August 12 is International Youth Day. Its aim is to put the spotlight on the problems of young people and involve them in political decision-making. Society has failed the young, a member of that generation comments.
Young people, everywhere, need perspective
Young people don't have much to laugh about. It's not just a matter of hormonal overdrive and too little pocket money, but rather existential insecurity over questions of clothes, music and opinions. And all that when pimples are sprouting across your face, your parents are disinterested and the credit on your mobile phone has dried up just as your first love calls.
Scientists says that the whole brain is reconstructed during puberty. Everything -- sleep rhythms, the readiness to take risks, language, logic and sense -- is in turmoil.
The old want to play young
But it's also a huge opportunity: lack of experience drives young people to do things that a more mature person would never manage.
But hardly anyone wants to take advantage of that now. People don't fight for young people and children anymore, but rather against the obsession with youth, driven by fear of their own age. They're pressured to be hip and fresh. But those that are that way aren't allowed to take off.
Not to mention the pressure to perform at school
A whole generation is in despair over the gap between "must do" and "can do." Class trips, sports, parties, Internet - there's enormous pressure on the young. Be smart, be on top of things, be ahead: many of us can't keep up anymore. The German Youth Protection Organization estimates there'll be even more who can't keep up once the new labor market reforms are implemented.
Rising poverty among the young
Youth poverty is not always visible. But isolation is, and it brings a new spiral of incompetence and loss of values. A generation without a lobby backing them up is in for a very hard fall.
Young trainees are taught the ropes at DaimlerChrysler
German industry should have long ago been forced by the government to lend a hand to the future losers and get them on board by threatening with a levy companies that fail to offer enough trainee jobs to young people. But that proposal has now been scrapped. Around 162,000 young people in Germany don't have a traineeship; The number of excluded young people has risen even higher than last year.

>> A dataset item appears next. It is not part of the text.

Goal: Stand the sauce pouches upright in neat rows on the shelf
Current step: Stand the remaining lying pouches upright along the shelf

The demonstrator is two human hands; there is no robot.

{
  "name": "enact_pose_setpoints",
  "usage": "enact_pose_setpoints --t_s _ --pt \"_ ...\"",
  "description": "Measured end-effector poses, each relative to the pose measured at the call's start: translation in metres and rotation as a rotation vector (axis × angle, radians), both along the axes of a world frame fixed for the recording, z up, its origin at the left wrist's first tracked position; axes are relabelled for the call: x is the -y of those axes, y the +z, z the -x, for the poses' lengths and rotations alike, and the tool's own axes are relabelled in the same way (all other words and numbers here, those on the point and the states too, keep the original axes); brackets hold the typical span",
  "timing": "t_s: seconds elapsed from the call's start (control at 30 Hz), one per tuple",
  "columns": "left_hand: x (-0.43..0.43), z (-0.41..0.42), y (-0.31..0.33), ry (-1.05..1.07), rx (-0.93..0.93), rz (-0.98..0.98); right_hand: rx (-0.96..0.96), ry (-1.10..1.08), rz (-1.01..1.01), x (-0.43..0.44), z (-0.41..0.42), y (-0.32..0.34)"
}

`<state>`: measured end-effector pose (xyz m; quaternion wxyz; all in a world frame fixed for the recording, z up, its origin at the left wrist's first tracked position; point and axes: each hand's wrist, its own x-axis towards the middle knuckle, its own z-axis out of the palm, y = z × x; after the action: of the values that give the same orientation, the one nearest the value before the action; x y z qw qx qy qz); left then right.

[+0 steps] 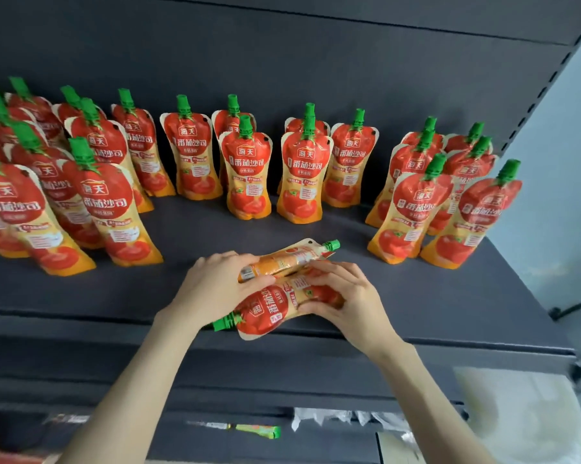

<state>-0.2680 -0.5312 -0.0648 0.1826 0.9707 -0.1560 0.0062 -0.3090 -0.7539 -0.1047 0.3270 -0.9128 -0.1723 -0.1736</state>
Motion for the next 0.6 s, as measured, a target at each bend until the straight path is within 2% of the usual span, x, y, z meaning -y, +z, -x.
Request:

The new youth generation has grown up in an environment of powerlessness. Their parents -- dispirited in eastern Germany and cranky in the west -- are at the mercy of politics and the global economy.
It used to be that parents would build up a business, which their sons and daughters were left to tear apart. In the new century, youth rebellion has been replaced by brands and their powerful strategists. And anyway, adults have little worth demolishing. They have a second car, little time and a government that's failing in the face of an economic crisis.
Youth without a chance
Child soldiers in Congo
Of course victims of globalization look different. South of the Sahara, almost every third child works for his family, in Asia every fifth. Estimates say 300,000 child soldiers fight worldwide. The UN Convention on Child Rights is hardly of any use to them or to the 20 million refugee children around the world. They have no right to safety, education, relaxation, a normal life with their parents.
Skewed perspectives from the very beginning are equally horrible everywhere and in every context.
The new EU member states in the south and east, however, are doing things differently: A generation of upcoming young people there are involved, even in the government. Young politics for young countries -- brave and full of perspective.
Polish author Adolf Nowaczynski said at the beginning of the last century: "Poor is not the person who didn't fulfill a childhood dream, but rather the person who didn't dream at all during his youth."
Young people everywhere aren't poor on dreams and goals. But there are mortgages on their wealth. It doesn't look like we can help them pay them off.
Find your own perspectives
The University of Mannheim's recent study "Youth. Values. Future!" reveals that young people are better than their reputation. They strive for classical values, carefully plan their future. And they aren't inconsiderate and egoistic, rather interested in fairness and social responsibility.
They can't have gotten those qualities from the adults but from their friends, the study says. Finding their own perspectives like that amounts to a youth rebellion -- at least a silent one. They'll show us the way sooner or later.